After 11 days in culture, sphere formation was evaluated by scoring each well for the presence (+) or absence (−) of a sphere(s) in a binary manner. The fraction of responding cells obtained at each density was then analyzed using the ELDA Webtool made available by the Bioinformatics Division of the Walter and Eliza Hall Institute of Medical Research (http://bioinf.wehi.edu.au/software/elda/, accessed on 18 January 2022) to derive the stem cell frequency (SCF) with corresponding 95% confidence intervals (CIs) for all treatments groups tested. For individual experiments, pairwise differences in SCFs across treatment groups were assessed using a χ2 test. For collated data, statistical analysis was performed using one-way, unpaired ANOVA followed by the Bonferroni correction for multiple comparisons.

4.7. Flow Cytometry

For analysis of optically barcoded cells, a custom optical configuration was designed (Table 2). To ensure accurate spectral deconvolution of optically barcoded cells, single-colour positive control cells were used for instrument compensation for each independent experiment. When viability staining was required, cells were incubated with LIVE/DEAD™ Fixable Near-IR Dead Cell Stain (Thermo Fisher Scientific, #L34975) for 20 min on ice, protected from light.

Table 2

Optical configuration of BD FACSAria Fusion used for flow cytometric analysis 1.
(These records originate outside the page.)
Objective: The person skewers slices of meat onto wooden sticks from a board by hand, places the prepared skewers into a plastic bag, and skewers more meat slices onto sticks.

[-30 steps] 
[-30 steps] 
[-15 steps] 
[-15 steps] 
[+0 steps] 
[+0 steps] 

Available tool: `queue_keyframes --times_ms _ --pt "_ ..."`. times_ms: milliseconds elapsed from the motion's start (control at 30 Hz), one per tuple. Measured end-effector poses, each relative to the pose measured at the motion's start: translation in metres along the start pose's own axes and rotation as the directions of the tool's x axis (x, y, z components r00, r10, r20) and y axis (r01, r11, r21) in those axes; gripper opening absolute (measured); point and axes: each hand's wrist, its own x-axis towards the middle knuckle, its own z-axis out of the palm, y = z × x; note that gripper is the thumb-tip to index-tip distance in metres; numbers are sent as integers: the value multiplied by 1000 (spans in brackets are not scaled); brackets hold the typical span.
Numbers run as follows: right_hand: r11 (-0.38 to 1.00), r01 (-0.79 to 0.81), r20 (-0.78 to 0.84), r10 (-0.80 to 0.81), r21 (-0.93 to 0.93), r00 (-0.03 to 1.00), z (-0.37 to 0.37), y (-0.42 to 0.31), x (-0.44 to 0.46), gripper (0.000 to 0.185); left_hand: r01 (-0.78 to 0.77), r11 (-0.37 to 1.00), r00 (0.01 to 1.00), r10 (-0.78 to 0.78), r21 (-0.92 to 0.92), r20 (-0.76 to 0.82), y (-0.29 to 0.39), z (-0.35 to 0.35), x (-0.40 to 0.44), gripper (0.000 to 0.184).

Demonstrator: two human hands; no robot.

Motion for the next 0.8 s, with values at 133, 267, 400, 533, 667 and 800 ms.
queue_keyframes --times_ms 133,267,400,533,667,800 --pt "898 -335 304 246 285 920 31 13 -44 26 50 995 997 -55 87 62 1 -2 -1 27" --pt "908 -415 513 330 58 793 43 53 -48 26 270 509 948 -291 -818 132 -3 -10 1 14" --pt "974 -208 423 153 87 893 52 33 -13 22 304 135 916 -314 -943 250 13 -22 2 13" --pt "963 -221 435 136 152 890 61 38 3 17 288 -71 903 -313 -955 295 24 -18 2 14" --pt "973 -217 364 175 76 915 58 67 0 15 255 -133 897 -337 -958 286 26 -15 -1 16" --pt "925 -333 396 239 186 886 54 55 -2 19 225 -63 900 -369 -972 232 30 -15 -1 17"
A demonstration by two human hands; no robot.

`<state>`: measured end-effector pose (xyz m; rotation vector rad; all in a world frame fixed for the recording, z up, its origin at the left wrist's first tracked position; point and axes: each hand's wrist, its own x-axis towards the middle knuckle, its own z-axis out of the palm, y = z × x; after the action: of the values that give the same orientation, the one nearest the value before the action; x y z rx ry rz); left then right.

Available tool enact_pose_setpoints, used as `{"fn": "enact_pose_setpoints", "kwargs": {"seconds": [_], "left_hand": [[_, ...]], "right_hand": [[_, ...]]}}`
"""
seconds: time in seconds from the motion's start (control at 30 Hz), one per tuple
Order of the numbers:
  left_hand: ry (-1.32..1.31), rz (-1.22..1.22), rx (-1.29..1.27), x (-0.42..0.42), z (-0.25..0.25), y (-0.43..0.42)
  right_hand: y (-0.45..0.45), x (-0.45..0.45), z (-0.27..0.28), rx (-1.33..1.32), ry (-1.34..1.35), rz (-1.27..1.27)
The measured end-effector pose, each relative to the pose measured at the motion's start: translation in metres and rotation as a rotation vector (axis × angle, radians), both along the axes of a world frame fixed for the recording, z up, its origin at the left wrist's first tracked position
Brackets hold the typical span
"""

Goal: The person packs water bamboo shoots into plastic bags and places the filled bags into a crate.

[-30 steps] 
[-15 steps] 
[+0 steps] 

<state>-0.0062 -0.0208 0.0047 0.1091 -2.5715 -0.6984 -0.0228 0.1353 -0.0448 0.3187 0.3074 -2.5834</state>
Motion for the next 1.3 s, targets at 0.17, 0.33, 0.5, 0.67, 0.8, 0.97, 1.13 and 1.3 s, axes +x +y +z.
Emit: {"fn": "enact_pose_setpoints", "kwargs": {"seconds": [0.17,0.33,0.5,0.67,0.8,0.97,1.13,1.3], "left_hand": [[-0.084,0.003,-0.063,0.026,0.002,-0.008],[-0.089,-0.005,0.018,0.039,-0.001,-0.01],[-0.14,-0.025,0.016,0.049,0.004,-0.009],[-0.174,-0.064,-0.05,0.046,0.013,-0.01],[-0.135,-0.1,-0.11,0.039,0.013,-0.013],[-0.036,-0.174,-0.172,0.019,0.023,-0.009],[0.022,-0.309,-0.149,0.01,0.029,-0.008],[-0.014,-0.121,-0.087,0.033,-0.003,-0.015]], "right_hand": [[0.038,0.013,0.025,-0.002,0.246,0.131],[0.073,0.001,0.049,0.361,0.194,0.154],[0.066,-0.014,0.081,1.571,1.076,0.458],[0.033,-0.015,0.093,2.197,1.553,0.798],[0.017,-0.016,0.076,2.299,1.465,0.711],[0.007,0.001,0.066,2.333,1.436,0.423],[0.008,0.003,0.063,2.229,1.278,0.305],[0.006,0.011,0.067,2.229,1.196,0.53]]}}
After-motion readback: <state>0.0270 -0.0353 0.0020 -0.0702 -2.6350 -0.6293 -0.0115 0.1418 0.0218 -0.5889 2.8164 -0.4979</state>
Fluorochrome	Laser Line	Long-Pass Filter	Band-Pass Filter	Detector
EBFP	405 nm	N/A	430/25	C
tSapphire	405 nm	505	510/21	A
Cerulean	405 nm	450	485/22	B
Venus	488 nm	525	543/23	A
mOrange	561 nm	570	582/15	B
dKatushka	561 nm	750	780/60	A

For all flow cytometry analysis and cell sorting, single-cell suspensions were resuspended in FACS Buffer (2% FBS, 0.2% EDTA in PBS) and passed through a 35 µm nylon mesh cell strainer to exclude large aggregates. All cytometry was performed on a FACSAriaTM Fusion cytometer (Becton Dickinson). Raw cytometry data were analyzed using FlowJo software (Tree Star Incorporated, v 10.4)

4.8. Spectral Imaging with Linear Unmixing

Imaging of optically barcoded cells was performed using the Olympus FluoView™ FV3000 (Tokyo, Japan) confocal microscope using a 20× air objective (numerical aperture of 1.2). To generate reference spectra for each FP, the confocal lambda-scanning mode (xyλ) was used to acquire emitted light in 10 nm bandwidths (2 nm step size) of the visible spectrum from CPP35 cells transduced with a single fluorescent construct. These spectral traces were recorded using the 3 laser excitations wavelengths, which correspond to those used for flow cytometric analyzes (405 nm, 488 nm and 561 nm) to harmonize the 2 techniques. Spectral deconvolution and image processing was performed using the normal unmixing function with background correction.

4.9. Statistical Analyses

All statistical analyses were performed using GraphPad Prism software (GraphPad, v8.2.1). Data are expressed as mean ± standard deviation (SD), pooled from a minimum of 3 independent experiments. The minimum threshold for rejecting the null hypothesis was p < 0.05. For results where statistics are shown, Student’s t-test was used (unless otherwise indicated) and significance is denoted as: * = p < 0.05; ** = p < 0.01; *** = p < 0.001.

5. Conclusions

Collectively, this study demonstrates that the user-friendly and high-throughput technique of OBC can be used as a tool for monitoring intra-tumoural heterogeneity in 2D and 3D cell culture models. We extend previous works by combining both FC and live-cell SILU-based analyses, allowing for quantitative readouts of subpopulation distributions to be complemented with spatial and temporal resolution. We envision that this optimized OBC panel will be useful not only in studying intra-tumoural heterogeneity but for lineage tracing experiments in other biological contexts.